[Start of Attachment]

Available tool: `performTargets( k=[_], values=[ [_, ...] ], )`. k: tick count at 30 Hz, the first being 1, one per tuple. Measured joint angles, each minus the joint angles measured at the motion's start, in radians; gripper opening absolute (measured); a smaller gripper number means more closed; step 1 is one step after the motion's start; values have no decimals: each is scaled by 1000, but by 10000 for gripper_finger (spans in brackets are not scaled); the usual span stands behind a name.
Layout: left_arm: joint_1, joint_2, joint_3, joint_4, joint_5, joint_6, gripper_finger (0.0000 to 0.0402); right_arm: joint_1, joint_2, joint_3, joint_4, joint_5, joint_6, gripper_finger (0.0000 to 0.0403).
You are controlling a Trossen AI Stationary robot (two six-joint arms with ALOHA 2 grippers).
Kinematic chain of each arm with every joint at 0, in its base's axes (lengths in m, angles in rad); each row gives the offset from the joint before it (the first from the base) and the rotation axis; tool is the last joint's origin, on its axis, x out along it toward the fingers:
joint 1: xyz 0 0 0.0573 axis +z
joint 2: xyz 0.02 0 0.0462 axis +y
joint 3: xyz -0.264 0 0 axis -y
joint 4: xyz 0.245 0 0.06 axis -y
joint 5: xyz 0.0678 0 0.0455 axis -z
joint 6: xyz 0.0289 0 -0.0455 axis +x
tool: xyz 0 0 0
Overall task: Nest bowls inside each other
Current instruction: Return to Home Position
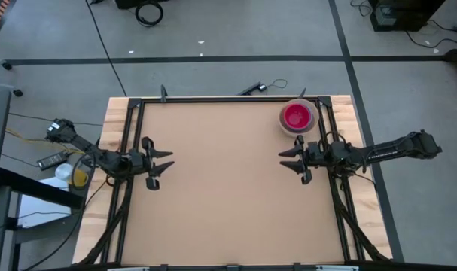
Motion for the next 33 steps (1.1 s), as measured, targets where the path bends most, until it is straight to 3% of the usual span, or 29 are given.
performTargets(
  k=[9,16,25,29,33],
  values=[
    [-23,-6,0,-14,-6,5,155,-4,-14,0,-4,-39,-11,165],
    [-113,-59,0,-44,-131,36,155,-4,-108,0,-114,-22,-21,165],
    [-110,-63,0,-133,-131,-74,152,-4,-129,0,-183,3,-16,160],
    [-91,-63,-1,-132,-131,-64,112,-4,-130,0,-188,7,-23,128],
    [-71,-63,-1,-135,-132,-57,36,-4,-133,0,-190,7,-50,60]
  ],
)
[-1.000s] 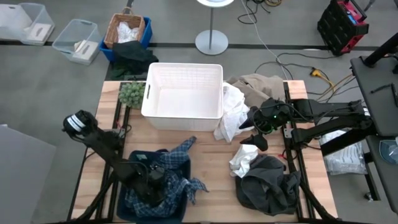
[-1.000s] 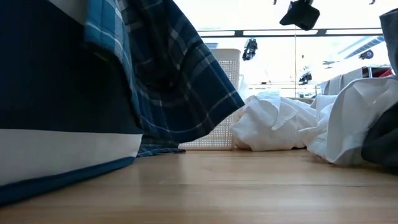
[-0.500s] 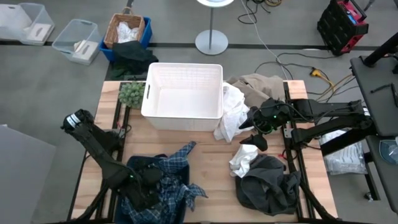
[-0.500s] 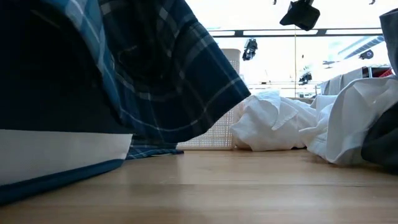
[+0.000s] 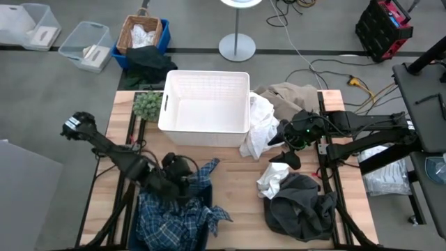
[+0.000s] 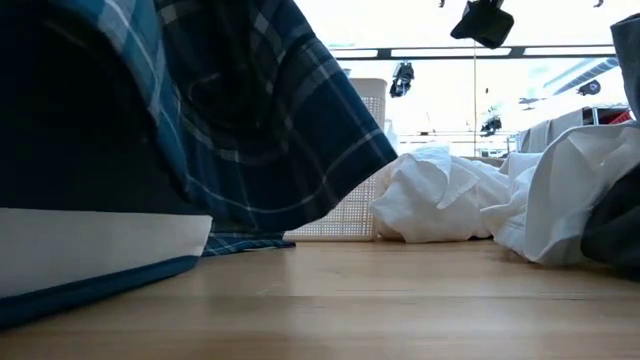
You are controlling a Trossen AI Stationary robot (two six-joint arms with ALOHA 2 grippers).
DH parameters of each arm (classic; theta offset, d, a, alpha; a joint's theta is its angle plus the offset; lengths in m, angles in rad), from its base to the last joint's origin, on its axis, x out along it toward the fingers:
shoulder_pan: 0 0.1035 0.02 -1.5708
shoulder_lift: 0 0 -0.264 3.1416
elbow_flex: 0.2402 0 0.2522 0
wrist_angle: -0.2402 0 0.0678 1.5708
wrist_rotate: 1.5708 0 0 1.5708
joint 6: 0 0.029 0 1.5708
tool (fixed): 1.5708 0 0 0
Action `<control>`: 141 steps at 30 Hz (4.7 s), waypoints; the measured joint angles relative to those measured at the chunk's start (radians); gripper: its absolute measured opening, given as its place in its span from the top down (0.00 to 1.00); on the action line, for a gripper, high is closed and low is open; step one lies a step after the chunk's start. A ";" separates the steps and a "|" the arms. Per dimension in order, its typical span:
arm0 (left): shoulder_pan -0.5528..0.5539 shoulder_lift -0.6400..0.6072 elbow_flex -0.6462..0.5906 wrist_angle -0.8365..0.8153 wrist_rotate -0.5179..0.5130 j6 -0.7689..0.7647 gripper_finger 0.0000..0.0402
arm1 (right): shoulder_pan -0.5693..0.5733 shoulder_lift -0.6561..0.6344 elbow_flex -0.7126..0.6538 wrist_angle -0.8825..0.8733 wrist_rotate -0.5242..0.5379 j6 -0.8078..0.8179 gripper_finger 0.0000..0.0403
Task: Sort clothes
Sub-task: Put the blue shirt into the blue laundry organizer
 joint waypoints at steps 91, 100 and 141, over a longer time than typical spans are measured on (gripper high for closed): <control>-0.199 0.156 0.269 -0.408 0.160 -0.115 0.93 | 0.000 0.084 -0.002 0.104 -0.012 0.012 0.12; -0.132 0.255 0.468 -0.189 -0.098 0.019 0.91 | 0.000 0.079 -0.002 0.100 -0.139 -0.013 0.12; -0.043 0.550 0.529 -0.273 -0.003 -0.080 0.55 | 0.000 0.032 -0.002 0.100 -0.244 -0.080 0.12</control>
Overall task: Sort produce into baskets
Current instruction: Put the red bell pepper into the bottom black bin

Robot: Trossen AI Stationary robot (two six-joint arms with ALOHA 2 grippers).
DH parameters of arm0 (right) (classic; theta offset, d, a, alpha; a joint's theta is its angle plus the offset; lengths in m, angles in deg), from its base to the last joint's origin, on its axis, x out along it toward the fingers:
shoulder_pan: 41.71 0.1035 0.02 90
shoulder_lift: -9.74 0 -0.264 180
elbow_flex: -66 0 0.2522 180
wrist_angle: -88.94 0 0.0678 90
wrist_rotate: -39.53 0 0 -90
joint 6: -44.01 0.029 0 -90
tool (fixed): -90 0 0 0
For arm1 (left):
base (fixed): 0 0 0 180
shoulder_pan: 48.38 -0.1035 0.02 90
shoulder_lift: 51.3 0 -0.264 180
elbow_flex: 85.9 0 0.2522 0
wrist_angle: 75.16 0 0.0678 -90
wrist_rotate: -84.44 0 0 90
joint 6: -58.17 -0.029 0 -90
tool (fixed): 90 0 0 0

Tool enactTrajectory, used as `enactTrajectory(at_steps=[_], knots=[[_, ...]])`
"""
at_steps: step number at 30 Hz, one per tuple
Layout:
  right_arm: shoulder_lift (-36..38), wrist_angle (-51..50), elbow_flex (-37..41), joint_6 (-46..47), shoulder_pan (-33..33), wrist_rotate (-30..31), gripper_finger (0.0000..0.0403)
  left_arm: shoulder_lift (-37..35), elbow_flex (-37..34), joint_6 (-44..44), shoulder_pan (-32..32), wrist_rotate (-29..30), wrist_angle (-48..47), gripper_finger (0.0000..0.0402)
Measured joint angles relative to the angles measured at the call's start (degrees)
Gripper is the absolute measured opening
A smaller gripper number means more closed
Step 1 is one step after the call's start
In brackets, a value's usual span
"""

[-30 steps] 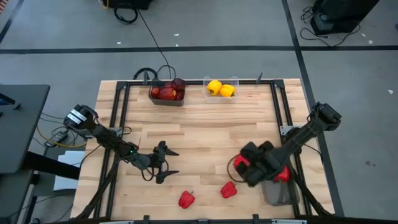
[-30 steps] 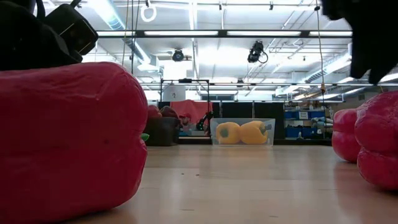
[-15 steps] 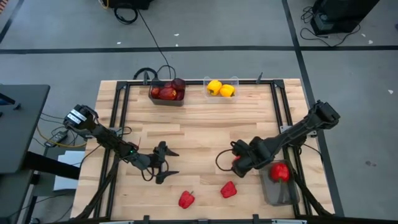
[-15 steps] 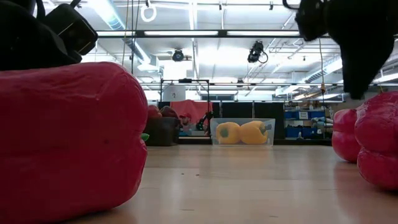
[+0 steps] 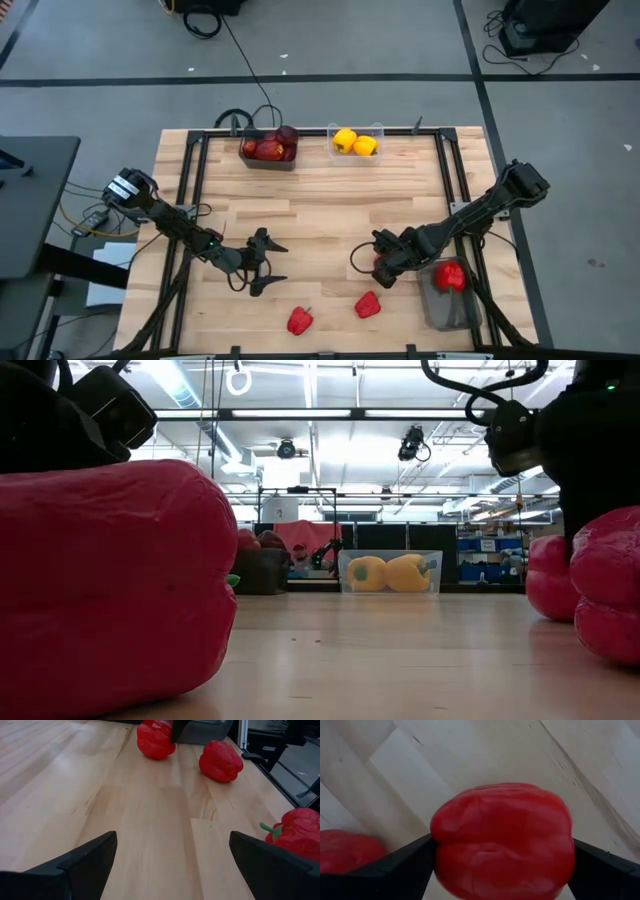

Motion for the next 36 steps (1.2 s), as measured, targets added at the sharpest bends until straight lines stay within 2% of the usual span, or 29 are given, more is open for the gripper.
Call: enactTrajectory(at_steps=[5,11,18,26,30,36], knots=[[-0.3,-1.8,-2.3,-2.3,0.0,-0.1,0.0344,0.0,0.0,0.0,0.0,0.0,0.0,0.0392],[0.4,-10.4,-9.6,-5.7,1.3,-1.8,0.0345,0.0,0.0,1.4,0.0,0.2,1.1,0.0392],[0.5,-25.1,-19.3,-4.2,6.3,-5.8,0.0358,0.0,0.0,1.6,0.0,0.3,0.8,0.0392],[0.5,-30.1,-22.0,6.2,15.4,-17.5,0.0356,0.0,0.0,1.8,0.0,0.6,0.9,0.0392],[0.5,-30.3,-22.0,14.0,20.4,-19.8,0.0356,0.0,0.0,3.4,0.0,0.6,0.9,0.0392],[0.5,-30.2,-22.0,24.7,27.4,-19.8,0.0363,0.0,0.0,3.6,0.0,0.6,0.9,0.0392]])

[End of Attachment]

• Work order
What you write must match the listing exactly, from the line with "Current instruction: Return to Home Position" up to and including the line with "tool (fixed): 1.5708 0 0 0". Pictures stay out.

• Response
Current instruction: Return to Home Position
Motion for the next 33 steps (1.1 s), as measured, targets where the path bends most, until it is straight to 3% of the usual span, or 29 are given.
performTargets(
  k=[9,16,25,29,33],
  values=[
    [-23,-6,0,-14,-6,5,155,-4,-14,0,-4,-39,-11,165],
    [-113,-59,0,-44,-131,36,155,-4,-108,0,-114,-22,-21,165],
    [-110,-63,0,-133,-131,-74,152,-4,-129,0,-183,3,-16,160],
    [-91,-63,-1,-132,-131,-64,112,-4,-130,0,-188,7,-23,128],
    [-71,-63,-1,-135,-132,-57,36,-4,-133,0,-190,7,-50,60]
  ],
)
[-1.000s] 
[-1.000s] 
[-0.500s] 
[-0.500s] 
[+0.000s] 
[+0.000s] 
You are controlling a Trossen AI Stationary robot (two six-joint arms with ALOHA 2 grippers).
DH parameters of each arm (classic; theta offset, d, a, alpha; a joint's theta is its angle plus the offset; lengths in m, angles in rad), from its base to the last joint's origin, on its axis, x out along it toward the fingers:
shoulder_pan: 0 0.1035 0.02 -1.5708
shoulder_lift: 0 0 -0.264 3.1416
elbow_flex: 0.2402 0 0.2522 0
wrist_angle: -0.2402 0 0.0678 1.5708
wrist_rotate: 1.5708 0 0 1.5708
joint 6: 0 0.029 0 1.5708
tool (fixed): 1.5708 0 0 0

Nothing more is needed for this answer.